# [ACTIVITY]
Using the listing below, work out how many lines include the word "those". Only the number is to be given.

# [AVAILABLE DATA]
- Opening Delimiter -

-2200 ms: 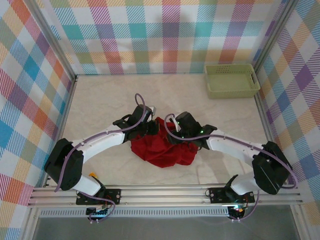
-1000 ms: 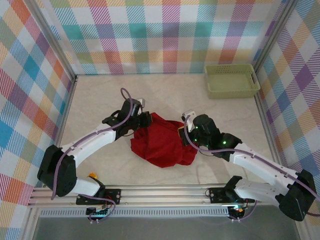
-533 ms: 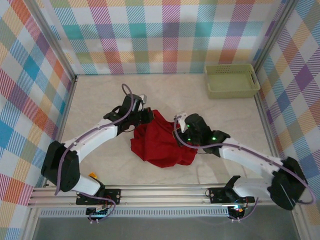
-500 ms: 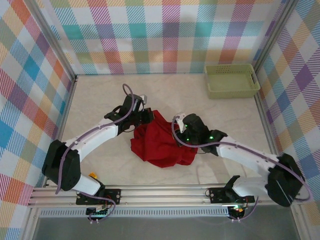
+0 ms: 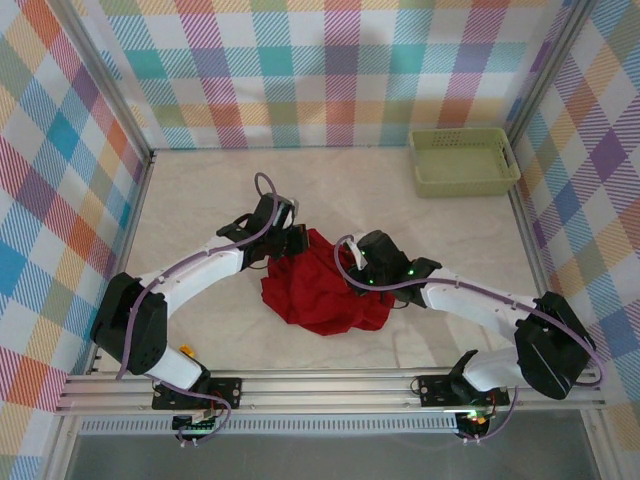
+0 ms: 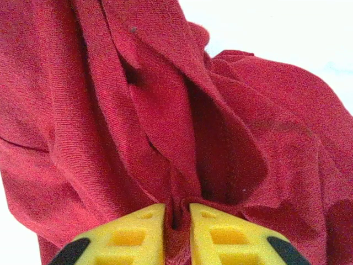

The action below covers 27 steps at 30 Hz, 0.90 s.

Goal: Fold the inside-out t-shirt

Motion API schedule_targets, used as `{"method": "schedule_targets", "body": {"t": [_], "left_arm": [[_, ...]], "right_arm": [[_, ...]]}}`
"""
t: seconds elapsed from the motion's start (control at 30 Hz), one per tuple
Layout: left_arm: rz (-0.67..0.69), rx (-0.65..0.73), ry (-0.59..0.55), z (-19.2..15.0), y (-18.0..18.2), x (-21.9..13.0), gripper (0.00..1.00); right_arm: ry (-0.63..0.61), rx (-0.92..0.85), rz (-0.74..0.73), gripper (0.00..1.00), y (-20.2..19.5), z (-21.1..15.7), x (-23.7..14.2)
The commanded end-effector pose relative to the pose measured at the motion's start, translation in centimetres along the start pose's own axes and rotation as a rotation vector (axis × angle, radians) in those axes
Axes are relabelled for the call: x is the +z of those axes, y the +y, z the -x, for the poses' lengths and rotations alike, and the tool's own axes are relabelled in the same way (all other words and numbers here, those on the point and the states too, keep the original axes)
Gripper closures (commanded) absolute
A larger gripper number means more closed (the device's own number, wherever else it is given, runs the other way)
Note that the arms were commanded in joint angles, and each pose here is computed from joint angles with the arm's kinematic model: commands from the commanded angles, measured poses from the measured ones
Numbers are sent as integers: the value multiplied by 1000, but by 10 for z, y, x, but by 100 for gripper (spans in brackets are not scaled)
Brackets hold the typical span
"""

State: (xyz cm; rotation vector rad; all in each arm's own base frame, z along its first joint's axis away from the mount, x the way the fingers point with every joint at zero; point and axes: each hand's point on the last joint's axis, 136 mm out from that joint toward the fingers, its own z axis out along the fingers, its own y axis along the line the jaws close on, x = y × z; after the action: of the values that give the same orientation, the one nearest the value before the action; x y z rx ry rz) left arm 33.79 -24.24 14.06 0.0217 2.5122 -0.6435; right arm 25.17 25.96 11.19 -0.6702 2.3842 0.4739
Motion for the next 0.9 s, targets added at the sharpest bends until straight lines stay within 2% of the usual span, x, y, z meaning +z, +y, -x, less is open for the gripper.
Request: {"method": "schedule_targets", "body": {"t": [0.0,0.3,0.43,0.67,0.8,0.87], "left_arm": [[23,22,-26,6,-1,-8,100],[57,23,-30,9,4,-8,100],[40,22,-27,8,1,-8,100],[30,24,-20,8,-2,-8,100],[31,29,-19,7,-1,-9,100],[28,26,-18,7,-2,-9,100]], "right_arm": [[-29,7,15,87,5,11,-7],[-26,15,26,95,6,4,-25],[-34,23,37,88,6,2,-28],[-24,46,51,88,9,3,-18],[-20,51,59,76,9,2,-17],[-10,59,62,74,8,0,-16]]}}
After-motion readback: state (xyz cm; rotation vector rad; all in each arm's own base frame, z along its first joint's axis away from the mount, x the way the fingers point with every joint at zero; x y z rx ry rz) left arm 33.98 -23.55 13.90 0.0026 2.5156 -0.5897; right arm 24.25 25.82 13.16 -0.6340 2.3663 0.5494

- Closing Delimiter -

# [SOLUTION FOR THIS PROBLEM]
2